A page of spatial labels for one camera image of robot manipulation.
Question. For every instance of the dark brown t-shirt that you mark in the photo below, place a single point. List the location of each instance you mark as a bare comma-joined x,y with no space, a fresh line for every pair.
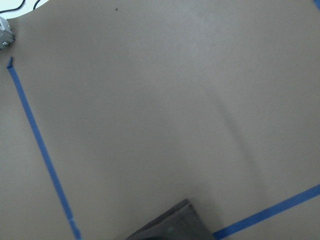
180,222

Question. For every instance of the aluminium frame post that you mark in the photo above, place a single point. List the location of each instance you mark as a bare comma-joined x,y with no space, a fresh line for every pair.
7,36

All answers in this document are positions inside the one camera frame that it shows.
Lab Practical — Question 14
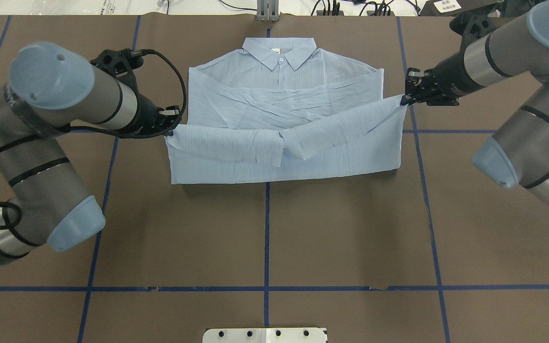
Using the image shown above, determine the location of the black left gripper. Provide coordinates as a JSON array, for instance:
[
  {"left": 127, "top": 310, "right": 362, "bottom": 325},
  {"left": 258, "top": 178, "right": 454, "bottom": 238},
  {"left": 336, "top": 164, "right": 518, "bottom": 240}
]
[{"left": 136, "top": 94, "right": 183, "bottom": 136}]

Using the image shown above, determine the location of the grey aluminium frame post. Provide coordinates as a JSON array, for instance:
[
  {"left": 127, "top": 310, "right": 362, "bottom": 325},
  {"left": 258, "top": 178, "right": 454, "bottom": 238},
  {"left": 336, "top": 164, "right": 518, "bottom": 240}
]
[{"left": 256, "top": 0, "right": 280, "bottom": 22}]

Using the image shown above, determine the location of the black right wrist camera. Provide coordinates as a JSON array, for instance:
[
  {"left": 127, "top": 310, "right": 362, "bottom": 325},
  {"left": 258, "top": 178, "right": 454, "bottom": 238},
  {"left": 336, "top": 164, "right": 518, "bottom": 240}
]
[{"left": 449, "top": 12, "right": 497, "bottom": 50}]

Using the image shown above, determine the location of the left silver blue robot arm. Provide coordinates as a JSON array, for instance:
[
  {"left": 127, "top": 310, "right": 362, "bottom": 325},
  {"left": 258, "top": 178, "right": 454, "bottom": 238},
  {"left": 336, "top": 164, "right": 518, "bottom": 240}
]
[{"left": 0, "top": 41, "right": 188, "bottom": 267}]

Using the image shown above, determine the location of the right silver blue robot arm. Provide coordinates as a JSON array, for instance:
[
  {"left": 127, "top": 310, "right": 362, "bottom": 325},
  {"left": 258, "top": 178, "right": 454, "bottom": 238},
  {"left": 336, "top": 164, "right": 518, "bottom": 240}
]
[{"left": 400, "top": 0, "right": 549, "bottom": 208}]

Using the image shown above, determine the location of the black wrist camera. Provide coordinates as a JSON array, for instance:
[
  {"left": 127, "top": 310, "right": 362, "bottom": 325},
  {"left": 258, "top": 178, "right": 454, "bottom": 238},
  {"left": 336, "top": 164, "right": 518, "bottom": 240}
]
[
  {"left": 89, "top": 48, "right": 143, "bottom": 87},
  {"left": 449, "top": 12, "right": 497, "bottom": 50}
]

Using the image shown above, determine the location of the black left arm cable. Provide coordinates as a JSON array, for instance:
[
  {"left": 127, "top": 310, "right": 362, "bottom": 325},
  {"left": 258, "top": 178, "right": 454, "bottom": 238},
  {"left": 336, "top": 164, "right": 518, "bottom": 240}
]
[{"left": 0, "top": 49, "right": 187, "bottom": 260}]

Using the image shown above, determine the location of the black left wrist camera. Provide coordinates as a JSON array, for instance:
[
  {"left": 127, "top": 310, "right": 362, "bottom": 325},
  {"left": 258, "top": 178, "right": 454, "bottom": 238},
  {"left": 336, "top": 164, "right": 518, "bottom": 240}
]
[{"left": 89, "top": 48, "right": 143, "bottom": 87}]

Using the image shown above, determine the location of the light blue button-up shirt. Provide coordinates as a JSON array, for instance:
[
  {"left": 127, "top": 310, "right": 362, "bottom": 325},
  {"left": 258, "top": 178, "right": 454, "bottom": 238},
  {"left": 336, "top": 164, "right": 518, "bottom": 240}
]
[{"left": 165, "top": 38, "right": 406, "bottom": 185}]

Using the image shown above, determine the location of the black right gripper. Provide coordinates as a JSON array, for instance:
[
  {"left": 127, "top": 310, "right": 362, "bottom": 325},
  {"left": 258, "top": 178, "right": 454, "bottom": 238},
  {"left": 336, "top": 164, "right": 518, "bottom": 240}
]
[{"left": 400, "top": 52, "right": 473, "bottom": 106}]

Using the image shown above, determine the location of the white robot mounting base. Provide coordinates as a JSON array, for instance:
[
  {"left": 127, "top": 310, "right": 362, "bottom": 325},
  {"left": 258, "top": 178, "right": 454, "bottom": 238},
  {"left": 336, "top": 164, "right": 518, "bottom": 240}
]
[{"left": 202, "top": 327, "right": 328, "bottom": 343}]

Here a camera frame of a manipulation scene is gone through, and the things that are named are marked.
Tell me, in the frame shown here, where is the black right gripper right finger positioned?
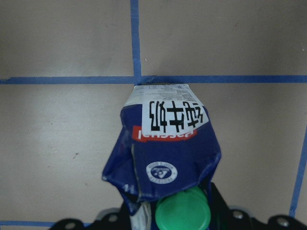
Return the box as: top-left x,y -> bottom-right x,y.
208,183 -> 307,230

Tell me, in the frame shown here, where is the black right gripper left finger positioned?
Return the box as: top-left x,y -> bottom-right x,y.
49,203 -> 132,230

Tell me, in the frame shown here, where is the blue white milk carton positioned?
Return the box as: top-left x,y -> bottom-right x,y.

--

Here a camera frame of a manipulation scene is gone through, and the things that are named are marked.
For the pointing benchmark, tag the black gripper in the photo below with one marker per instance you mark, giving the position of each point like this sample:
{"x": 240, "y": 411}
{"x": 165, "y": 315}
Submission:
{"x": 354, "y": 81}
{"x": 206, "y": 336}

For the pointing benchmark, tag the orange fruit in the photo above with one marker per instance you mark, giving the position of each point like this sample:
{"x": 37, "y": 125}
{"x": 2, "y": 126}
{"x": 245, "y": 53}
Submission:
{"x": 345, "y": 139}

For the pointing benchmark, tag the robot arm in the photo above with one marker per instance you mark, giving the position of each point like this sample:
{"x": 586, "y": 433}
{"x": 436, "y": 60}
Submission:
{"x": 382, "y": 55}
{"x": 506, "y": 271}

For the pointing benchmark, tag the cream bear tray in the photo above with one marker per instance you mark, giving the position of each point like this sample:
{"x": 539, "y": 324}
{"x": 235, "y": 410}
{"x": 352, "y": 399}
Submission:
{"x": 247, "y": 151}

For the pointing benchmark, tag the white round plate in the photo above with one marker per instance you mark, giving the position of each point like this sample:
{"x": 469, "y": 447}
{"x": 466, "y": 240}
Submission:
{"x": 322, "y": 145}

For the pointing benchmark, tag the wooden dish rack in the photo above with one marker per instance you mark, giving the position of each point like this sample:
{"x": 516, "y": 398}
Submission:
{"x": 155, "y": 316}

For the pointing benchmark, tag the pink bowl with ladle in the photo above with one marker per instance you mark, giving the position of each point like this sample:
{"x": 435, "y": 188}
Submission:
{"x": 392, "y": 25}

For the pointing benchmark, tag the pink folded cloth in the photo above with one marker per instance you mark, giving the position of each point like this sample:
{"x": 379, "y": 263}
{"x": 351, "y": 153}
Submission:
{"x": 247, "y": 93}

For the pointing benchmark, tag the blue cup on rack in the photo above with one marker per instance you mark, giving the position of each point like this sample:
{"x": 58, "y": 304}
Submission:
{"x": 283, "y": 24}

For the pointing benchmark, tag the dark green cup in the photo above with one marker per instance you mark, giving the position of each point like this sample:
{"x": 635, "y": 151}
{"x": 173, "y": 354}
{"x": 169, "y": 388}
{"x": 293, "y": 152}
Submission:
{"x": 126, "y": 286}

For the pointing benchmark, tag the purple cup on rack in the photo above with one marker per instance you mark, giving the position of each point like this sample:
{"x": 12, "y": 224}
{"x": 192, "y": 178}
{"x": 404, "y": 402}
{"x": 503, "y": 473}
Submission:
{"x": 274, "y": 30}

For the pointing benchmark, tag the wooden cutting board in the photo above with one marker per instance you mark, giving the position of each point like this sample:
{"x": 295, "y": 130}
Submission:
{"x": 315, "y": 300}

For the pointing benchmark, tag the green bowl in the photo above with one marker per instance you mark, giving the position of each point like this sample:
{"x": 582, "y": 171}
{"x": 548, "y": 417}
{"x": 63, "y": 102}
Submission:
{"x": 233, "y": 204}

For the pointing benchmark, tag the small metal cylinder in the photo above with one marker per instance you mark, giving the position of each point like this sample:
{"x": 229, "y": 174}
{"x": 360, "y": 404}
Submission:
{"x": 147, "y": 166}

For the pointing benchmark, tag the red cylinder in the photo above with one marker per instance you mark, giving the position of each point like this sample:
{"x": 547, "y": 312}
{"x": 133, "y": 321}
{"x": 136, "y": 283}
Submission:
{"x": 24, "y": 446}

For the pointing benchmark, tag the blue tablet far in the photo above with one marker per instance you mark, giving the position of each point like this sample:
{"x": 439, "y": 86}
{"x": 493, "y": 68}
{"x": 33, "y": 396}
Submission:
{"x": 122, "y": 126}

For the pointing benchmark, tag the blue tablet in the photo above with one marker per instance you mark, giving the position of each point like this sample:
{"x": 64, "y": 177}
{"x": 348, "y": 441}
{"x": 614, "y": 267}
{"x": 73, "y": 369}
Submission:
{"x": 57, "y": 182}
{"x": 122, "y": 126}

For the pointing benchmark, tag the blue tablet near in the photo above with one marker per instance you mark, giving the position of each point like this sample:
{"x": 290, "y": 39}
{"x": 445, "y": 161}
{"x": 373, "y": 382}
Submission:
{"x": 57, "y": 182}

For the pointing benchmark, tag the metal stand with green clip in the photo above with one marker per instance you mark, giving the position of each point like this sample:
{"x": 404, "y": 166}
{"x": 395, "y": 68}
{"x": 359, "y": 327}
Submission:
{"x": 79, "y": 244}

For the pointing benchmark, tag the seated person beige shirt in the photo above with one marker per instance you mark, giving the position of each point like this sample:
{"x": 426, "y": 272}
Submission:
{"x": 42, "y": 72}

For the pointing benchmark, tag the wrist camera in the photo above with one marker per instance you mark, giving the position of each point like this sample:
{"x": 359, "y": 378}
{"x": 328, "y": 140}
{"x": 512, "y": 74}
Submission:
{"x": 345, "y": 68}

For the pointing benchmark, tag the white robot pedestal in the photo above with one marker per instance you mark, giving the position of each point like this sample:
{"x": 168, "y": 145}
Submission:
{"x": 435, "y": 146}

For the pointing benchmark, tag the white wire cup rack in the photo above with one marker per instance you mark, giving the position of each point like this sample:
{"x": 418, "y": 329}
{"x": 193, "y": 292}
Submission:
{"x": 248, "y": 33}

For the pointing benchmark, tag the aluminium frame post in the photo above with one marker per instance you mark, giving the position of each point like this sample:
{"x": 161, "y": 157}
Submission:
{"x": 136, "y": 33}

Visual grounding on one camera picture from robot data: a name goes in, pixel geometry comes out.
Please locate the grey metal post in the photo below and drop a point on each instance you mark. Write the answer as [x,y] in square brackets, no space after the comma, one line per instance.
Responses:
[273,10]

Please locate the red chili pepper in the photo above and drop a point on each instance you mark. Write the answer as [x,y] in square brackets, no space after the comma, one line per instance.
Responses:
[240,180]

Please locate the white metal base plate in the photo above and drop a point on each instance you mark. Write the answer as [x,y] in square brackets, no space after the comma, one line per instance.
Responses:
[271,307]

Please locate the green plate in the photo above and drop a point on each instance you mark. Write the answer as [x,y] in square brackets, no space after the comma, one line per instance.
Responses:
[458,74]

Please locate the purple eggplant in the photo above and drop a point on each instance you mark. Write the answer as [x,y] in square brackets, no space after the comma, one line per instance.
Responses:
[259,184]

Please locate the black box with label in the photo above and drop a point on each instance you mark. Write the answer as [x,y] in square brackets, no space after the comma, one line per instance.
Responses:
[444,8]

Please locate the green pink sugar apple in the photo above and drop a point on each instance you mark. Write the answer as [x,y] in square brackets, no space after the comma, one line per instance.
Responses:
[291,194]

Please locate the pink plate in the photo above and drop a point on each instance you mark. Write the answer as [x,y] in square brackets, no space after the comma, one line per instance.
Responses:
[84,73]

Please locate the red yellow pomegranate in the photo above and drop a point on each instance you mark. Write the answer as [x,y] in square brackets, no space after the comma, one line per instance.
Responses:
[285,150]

To do | Across the material, report every line that has the word "bowl".

Result |
For the pointing benchmark, tag the pink bowl with ladle in the photo above with one marker per instance you mark, giving the position of each point like this sample:
For the pointing benchmark, tag the green bowl in the photo above with one marker per instance you mark, giving the position of each point like this sample:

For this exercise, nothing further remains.